The strange thing is that _block_ltrim is an exact copy of block_ltrim with only the name changed. If I swap the location of the procedure definitions, with _block_ltrim defined first, it returns the lower cycle count and block_ltrim the higher cycle count. If I call the same procedure from both timing loops, I get essentially the same cycle count for both loops, and the count is again determined by the relative position of the procedure definitions. I tried changing the alignment, and using a local copy of the MASM32 szCopy procedure, hopefully to get the procedures closer together address-wise, and neither produced any significant change. Does anyone have any ideas on what the problem might be?
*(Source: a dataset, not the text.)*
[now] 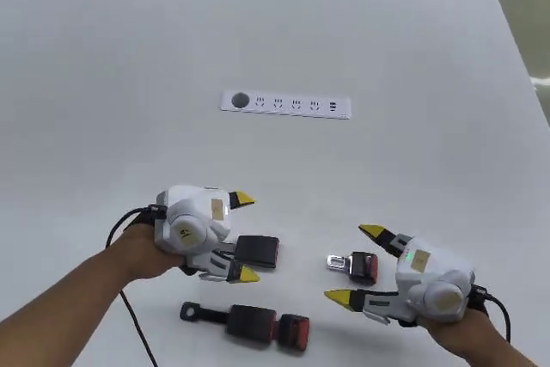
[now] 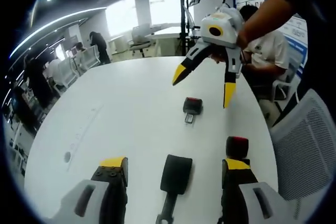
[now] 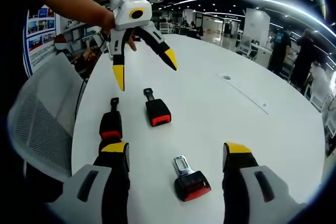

[attachment deleted by admin]
Title: Re: My first useful Function, comments wanted
Post by: hutch-- on March 24, 2005, 08:38:01 AM
Michael,

I have usually found you get anomalies like tis due to alignment of the procedure entry point. Its probably a good idea to align all of the procs so they are less order dependent but the difference may in fact be a larger alignment based on where it is in the code section.
Title: Re: My first useful Function, comments wanted
Post by: Mark_Larson on March 24, 2005, 12:21:27 PM
Quote from: MichaelW on March 24, 2005, 07:44:00 AM
I modified _TrimLeadingSpaces replacing MOVSB, added an alignment directive to TrimLeadingSpaces, and added Hutch's and lingo's procedure. All four procedures seem to produce the same results, including the same returned buffer length. On the timing tests, I encountered an anomaly that I cannot explain. I had made a copy of Hutch's procedure because it was the fastest (on my P3), and before I starting trying to further optimize it, I measured the cycle counts for all five procedures as:

_TrimLeadingSpaces: 563 cycles
TrimLeadingSpaces: 1235 cycles
TrimLe: 575 cycles
block_ltrim: 485 cycles
_block_ltrim: 664 cycles

The strange thing is that _block_ltrim is an exact copy of block_ltrim with only the name changed. If I swap the location of the procedure definitions, with _block_ltrim defined first, it returns the lower cycle count and block_ltrim the higher cycle count. If I call the same procedure from both timing loops, I get essentially the same cycle count for both loops, and the count is again determined by the relative position of the procedure definitions. I tried changing the alignment, and using a local copy of the MASM32 szCopy procedure, hopefully to get the procedures closer together address-wise, and neither produced any significant change. Does anyone have any ideas on what the problem might be?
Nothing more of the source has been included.